"I don't like to hurt Robert's feelings," she said, turning away in her indecision.

"Oh, very well, if you don't wish to come with me!"

He flung himself sulkily into a chair.

Janet was astonished at his complete change of mood. She might have felt hurt, had she not had a woman's instinctive weakness for spoiling the man she was fond of.

She sat down irresolutely, and reflected that this would be the second time she had broken an engagement with Robert.

"It's idiotic," he said, rising, with a sense of deep injury. "Here is the most sensational race in a century, on a perfectly glorious day. And I'm mad to be with you."
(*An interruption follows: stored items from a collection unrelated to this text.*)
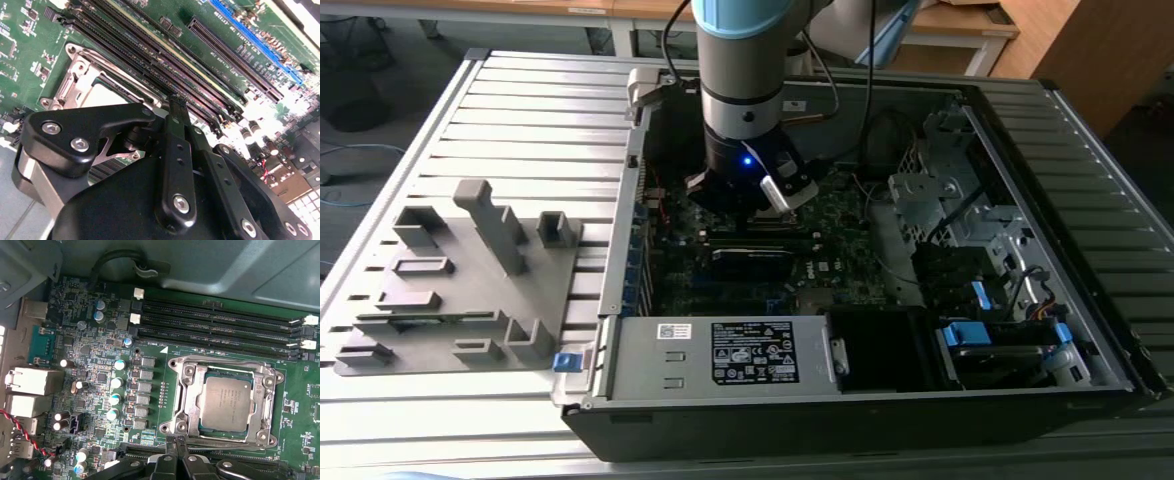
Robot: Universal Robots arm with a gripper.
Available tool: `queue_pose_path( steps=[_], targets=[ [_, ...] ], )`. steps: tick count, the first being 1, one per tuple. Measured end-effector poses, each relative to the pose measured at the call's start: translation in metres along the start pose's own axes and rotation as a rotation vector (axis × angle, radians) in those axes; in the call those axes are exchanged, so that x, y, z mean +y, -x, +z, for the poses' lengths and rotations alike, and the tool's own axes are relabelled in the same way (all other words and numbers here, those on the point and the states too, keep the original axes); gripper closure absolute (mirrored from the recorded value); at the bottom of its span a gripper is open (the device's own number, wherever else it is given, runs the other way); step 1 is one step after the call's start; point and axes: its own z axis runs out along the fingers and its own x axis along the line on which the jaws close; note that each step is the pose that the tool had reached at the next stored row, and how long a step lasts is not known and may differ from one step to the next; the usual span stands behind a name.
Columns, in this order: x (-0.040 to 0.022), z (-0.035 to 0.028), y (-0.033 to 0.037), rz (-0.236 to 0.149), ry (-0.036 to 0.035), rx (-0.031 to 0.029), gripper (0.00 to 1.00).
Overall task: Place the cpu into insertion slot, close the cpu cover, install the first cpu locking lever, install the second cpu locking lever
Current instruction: 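Install the second cpu locking lever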
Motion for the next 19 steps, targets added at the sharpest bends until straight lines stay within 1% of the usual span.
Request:
queue_pose_path(
  steps=[19],
  targets=[
    [0.0000, 0.0000, -0.0001, -0.009, 0.0006, 0.0004, 0.89]
  ],
)
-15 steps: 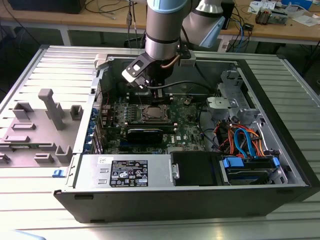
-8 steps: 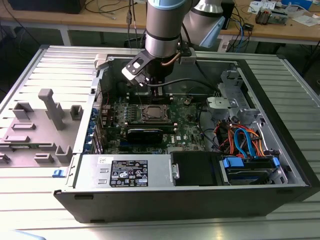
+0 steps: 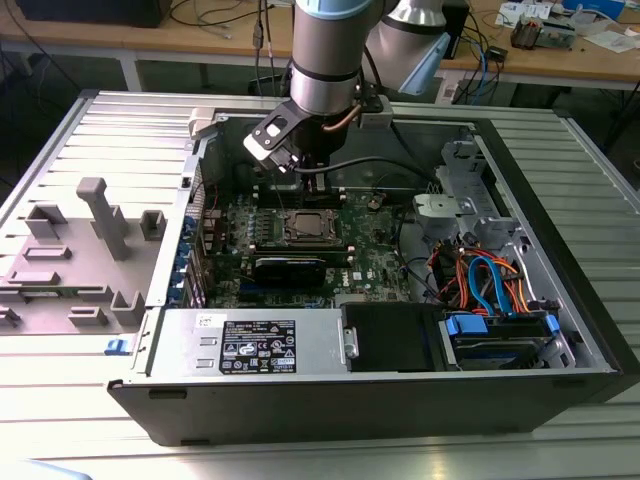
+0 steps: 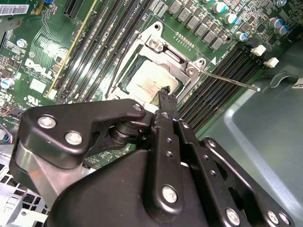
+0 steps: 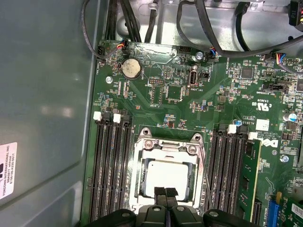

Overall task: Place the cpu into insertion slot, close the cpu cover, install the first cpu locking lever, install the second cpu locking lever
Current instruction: 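Install the first cpu locking lever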

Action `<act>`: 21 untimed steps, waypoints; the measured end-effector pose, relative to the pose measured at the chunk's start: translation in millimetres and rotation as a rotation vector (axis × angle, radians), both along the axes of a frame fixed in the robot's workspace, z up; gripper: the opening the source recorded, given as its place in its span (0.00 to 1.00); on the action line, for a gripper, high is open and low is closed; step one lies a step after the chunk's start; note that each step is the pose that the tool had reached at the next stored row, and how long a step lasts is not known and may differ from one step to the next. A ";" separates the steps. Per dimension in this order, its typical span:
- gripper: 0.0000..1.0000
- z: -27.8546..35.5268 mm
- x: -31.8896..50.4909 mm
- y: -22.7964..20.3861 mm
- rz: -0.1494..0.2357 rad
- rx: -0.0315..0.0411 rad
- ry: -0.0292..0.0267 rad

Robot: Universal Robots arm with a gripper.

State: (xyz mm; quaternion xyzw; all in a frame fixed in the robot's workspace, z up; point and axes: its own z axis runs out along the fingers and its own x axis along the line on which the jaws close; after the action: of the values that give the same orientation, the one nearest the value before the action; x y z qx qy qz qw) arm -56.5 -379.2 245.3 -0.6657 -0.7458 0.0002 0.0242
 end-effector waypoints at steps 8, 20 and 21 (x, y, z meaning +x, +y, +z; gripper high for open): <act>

"Perhaps Robert is, too," she said, a merry light dancing in her eyes.

"Of course, he's no fool. He'd rather be with a wonderful girl than an ordinary one. But what he wants more even than a wonderful girl is a chopping-block, any chopping-block, for his sociological theories. Why on earth did you leave your home, if all you crave is more instruction, and if the only freedom you want is the freedom to stand on more ceremony than before?"

"That has nothing to do with the matter, Claude," said Janet, refusing to ignore the truth simply because it was disagreeable. "Robert may not be offended at finding me away, but he is sure to be offended at finding me rude."

"It seems to me that you are far more concerned with Robert's feelings than with mine," said Claude, changing to a tone of melancholy reproach.